Supplied information: Begin
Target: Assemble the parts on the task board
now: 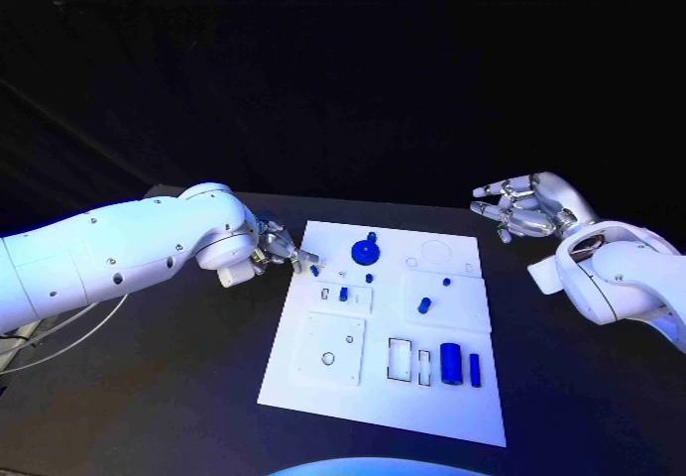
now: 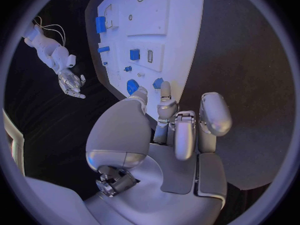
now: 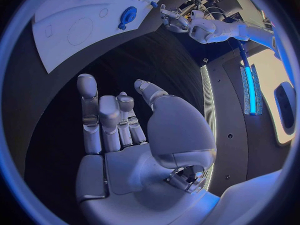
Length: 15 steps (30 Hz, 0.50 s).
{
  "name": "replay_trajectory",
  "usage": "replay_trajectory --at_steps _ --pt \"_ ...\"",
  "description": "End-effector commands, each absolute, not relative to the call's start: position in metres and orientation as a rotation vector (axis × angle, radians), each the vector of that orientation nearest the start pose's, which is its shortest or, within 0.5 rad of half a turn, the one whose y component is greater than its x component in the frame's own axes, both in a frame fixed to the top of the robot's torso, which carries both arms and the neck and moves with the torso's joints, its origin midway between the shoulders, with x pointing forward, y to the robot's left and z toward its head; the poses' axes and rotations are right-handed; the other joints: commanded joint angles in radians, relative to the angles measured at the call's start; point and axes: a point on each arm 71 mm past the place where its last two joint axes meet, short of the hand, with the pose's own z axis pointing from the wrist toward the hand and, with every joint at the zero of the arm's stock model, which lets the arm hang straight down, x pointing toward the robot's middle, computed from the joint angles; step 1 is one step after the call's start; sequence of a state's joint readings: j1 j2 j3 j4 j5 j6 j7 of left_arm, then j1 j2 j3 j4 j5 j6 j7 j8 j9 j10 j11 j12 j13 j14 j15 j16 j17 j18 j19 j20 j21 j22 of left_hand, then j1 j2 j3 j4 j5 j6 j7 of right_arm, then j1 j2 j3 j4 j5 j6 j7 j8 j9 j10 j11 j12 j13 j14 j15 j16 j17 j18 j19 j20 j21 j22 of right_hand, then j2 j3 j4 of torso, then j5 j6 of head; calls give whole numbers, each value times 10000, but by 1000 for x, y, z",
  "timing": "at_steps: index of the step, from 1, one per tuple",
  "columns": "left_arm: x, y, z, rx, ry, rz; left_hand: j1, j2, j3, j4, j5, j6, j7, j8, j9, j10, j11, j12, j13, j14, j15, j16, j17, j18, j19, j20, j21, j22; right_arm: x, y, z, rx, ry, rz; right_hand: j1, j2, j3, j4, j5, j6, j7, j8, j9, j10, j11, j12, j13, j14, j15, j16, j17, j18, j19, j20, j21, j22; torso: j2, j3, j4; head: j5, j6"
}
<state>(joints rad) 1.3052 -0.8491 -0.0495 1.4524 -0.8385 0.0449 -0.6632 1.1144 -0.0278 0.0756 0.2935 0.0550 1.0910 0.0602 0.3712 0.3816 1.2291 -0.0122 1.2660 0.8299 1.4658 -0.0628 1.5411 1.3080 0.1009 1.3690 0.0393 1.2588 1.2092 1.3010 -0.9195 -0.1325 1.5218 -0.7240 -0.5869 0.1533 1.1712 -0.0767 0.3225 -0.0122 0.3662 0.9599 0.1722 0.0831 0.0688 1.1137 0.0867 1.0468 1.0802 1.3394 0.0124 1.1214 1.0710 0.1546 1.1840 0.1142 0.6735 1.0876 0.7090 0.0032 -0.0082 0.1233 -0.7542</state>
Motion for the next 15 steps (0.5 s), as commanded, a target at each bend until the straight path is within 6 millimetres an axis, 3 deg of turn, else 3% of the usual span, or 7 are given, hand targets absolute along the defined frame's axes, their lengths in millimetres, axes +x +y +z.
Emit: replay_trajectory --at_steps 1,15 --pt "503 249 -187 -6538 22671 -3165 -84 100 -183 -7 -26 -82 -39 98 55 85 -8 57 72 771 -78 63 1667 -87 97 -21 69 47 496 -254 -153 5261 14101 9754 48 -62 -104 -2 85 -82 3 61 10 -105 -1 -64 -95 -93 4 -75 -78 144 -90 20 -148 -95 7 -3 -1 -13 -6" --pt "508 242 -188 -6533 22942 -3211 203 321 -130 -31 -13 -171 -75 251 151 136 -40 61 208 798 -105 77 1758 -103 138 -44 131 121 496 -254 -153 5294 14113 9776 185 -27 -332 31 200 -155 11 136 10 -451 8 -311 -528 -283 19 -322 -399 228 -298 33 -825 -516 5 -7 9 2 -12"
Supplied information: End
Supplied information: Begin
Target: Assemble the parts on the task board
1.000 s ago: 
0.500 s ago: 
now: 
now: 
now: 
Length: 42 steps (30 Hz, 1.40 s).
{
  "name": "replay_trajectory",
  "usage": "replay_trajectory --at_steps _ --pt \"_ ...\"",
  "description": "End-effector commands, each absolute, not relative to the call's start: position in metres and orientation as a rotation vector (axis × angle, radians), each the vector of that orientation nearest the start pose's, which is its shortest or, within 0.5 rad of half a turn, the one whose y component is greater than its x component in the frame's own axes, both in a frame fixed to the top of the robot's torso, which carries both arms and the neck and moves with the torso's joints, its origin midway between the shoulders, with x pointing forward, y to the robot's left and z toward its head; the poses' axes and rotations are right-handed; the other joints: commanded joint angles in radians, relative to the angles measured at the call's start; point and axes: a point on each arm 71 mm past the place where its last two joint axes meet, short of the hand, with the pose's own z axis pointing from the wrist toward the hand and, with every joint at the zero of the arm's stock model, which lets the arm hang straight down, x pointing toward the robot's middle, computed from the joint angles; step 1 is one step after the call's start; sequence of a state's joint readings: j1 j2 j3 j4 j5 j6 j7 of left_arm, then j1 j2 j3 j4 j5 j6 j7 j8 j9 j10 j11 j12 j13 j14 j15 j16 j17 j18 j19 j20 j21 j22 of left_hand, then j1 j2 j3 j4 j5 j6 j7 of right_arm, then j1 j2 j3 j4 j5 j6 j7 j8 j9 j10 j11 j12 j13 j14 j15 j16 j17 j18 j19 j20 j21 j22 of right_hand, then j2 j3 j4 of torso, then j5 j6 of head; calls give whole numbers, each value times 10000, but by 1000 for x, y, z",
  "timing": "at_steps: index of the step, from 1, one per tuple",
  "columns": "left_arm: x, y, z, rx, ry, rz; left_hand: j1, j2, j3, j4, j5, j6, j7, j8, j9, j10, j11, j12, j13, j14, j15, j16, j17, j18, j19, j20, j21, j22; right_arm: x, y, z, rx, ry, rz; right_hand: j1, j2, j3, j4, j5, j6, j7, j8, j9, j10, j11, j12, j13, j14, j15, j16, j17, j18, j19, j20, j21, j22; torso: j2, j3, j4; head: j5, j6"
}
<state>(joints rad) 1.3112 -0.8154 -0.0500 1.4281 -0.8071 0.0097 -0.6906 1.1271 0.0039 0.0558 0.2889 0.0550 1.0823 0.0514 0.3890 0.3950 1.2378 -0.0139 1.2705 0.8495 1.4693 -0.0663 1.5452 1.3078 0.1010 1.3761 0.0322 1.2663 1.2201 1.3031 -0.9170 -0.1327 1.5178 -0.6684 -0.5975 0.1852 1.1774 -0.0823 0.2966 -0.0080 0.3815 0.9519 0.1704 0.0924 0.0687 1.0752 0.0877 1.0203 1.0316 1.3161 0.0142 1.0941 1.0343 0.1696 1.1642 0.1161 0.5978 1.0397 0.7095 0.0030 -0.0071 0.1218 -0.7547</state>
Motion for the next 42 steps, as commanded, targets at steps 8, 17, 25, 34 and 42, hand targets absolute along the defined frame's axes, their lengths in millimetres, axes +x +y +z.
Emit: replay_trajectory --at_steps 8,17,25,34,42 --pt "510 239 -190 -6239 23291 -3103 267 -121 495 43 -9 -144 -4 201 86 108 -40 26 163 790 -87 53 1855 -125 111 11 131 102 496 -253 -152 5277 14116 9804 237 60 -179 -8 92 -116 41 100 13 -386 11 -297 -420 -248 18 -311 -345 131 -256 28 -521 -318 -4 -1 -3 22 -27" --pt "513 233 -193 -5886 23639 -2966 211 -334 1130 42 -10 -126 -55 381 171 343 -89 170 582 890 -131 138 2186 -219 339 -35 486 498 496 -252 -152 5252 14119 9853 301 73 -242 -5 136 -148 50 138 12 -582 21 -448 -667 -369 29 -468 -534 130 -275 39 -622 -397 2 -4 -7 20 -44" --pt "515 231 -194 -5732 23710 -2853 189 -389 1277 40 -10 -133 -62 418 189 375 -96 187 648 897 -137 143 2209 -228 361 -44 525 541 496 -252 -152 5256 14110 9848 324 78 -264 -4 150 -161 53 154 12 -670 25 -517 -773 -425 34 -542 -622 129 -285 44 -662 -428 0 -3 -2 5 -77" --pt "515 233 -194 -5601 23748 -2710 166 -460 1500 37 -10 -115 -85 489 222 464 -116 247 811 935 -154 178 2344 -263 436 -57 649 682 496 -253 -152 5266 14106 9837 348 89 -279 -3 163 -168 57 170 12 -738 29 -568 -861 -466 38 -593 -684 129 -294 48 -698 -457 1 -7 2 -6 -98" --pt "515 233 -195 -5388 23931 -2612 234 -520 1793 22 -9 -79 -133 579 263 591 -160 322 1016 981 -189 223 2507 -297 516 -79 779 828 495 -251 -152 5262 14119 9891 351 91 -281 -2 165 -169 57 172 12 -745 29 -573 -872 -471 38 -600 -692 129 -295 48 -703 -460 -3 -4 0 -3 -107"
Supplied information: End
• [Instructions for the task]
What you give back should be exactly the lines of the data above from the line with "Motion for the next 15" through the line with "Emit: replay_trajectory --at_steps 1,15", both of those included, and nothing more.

• [Solution]
Motion for the next 15 steps (0.5 s), as commanded, a target at each bend until the straight path is within 6 millimetres an axis, 3 deg of turn, else 3% of the usual span, or 7 are given, hand targets absolute along the defined frame's axes, their lengths in millimetres, axes +x +y +z.
Emit: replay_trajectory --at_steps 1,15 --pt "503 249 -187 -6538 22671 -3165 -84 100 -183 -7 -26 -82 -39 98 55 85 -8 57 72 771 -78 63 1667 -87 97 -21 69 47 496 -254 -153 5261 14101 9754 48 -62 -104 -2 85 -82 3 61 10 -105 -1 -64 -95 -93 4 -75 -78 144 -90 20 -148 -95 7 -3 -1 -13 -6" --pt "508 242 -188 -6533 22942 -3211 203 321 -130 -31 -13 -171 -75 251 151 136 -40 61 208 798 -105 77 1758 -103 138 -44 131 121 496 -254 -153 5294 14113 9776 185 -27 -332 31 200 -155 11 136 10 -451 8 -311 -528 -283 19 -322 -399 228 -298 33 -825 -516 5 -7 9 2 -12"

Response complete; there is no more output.